▶ Activity: For the listing below, the answer is an exact retyping of the lines from the one with "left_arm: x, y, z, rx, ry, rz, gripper" through the one with "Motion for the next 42", both included, without pictures.

»»

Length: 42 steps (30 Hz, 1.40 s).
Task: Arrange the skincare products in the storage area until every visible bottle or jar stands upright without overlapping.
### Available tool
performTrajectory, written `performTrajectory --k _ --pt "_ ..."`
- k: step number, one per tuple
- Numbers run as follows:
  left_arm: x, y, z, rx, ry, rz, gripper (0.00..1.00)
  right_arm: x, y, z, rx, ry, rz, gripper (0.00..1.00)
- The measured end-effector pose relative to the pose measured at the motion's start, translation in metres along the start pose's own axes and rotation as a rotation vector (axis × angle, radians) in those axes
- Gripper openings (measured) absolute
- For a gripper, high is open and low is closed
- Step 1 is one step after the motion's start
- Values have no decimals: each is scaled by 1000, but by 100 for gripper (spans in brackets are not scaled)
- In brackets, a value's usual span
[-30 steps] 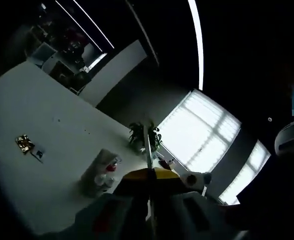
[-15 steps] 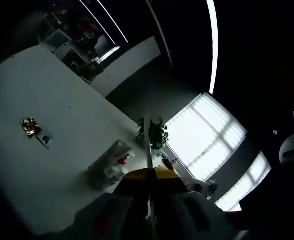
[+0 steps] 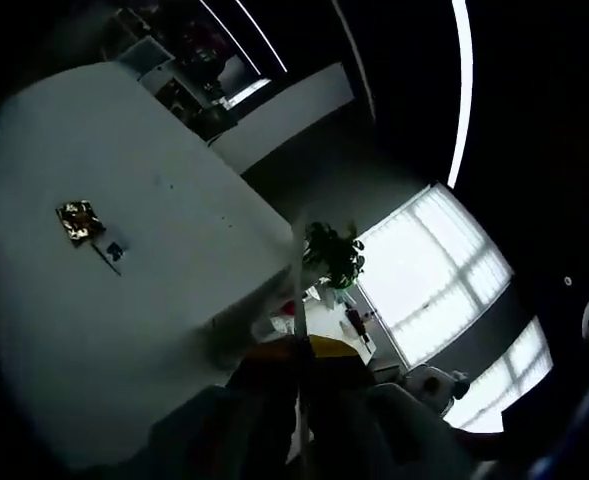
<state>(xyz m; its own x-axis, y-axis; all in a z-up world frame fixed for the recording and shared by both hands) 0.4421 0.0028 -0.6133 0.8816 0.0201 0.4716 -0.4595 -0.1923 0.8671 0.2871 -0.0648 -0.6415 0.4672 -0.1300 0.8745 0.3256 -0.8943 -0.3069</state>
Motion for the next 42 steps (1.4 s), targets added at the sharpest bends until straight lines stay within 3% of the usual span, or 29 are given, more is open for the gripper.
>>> performTrajectory --k 12,21,31,42 --pt "-1 -33 16 29 -5 -46 2 -6 4 1 -12 -23 27 98" --pt "-5 -61 32 69 -40 -76 2 -11 3 3 -1 -47 46 97" --pt "-12 -93 50 144 -74 -117 2 -12 3 2 0 -47 64 94" --pt "-20 -102 62 180 -75 -140 2 -13 3 3 4 -57 70 94"
Point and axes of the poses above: the point that each gripper's makers call its tool centre point, and the gripper's own axes: z roughly forward along the fingers, y roughly to its right, x roughly out of its top, the point moved 3 cm from there along -z, roughly backward along the fingers, and after that the axes turned 5 degrees about -z, right-handed, at the moved point
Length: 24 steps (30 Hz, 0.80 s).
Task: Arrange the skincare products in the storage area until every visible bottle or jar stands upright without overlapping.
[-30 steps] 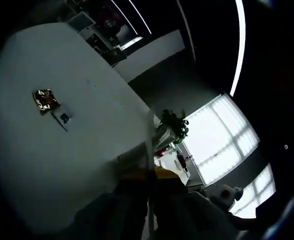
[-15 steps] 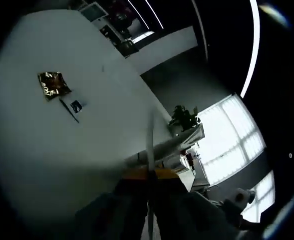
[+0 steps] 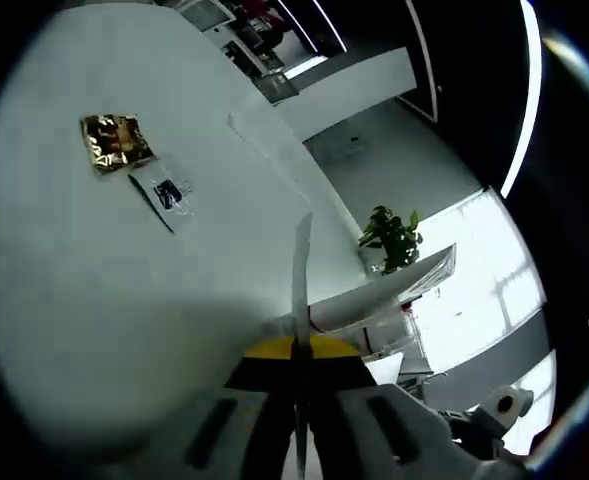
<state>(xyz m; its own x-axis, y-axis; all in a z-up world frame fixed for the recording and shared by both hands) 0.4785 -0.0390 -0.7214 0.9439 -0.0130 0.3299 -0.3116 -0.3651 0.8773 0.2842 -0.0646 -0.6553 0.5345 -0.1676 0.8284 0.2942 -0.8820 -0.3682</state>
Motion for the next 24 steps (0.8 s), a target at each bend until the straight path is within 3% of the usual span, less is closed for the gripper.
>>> performTrajectory --k 19,24 --pt "-3 -11 10 62 -17 -1 1 -4 -1 2 8 -23 5 92" --pt "1 -10 10 82 2 7 0 -5 -1 2 8 -28 6 91"
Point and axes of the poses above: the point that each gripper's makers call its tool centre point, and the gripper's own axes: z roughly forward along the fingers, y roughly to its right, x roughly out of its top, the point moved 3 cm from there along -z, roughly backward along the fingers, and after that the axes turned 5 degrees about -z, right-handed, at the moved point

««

▶ Answer space:
  left_arm: x, y, z, rx, ry, rz, gripper (0.00..1.00)
  right_arm: x, y, z, rx, ry, rz, gripper (0.00..1.00)
- The measured end-effector pose relative to the pose measured at the motion's start, translation in metres along the start pose's own axes and rotation as a rotation vector (axis × angle, radians) in those axes
- Gripper openings (measured) absolute
- For a gripper, high is open and low is closed
- Step 1 is one step after the motion's start
- Values have no decimals: each is scaled by 1000, but by 100 for gripper (spans in brackets are not scaled)
- In brackets, a value's usual span
[-30 steps] 
[-15 steps] 
[+0 steps] 
<state>(xyz m; its own x-axis, y-axis; all in a z-up world frame fixed for the recording and shared by both hands) 0.4421 0.0028 -0.6133 0.8816 0.0201 0.4716 -0.4595 -0.1923 0.8671 0.2871 -0.0648 -0.6415 0.4672 -0.1300 0.8745 0.3256 -0.8943 -0.3069</state>
Motion for the next 42 steps (1.4 s), targets added at the sharpest bends until straight lines stay within 3% of the usual span, or 29 are given, more is open for the gripper.

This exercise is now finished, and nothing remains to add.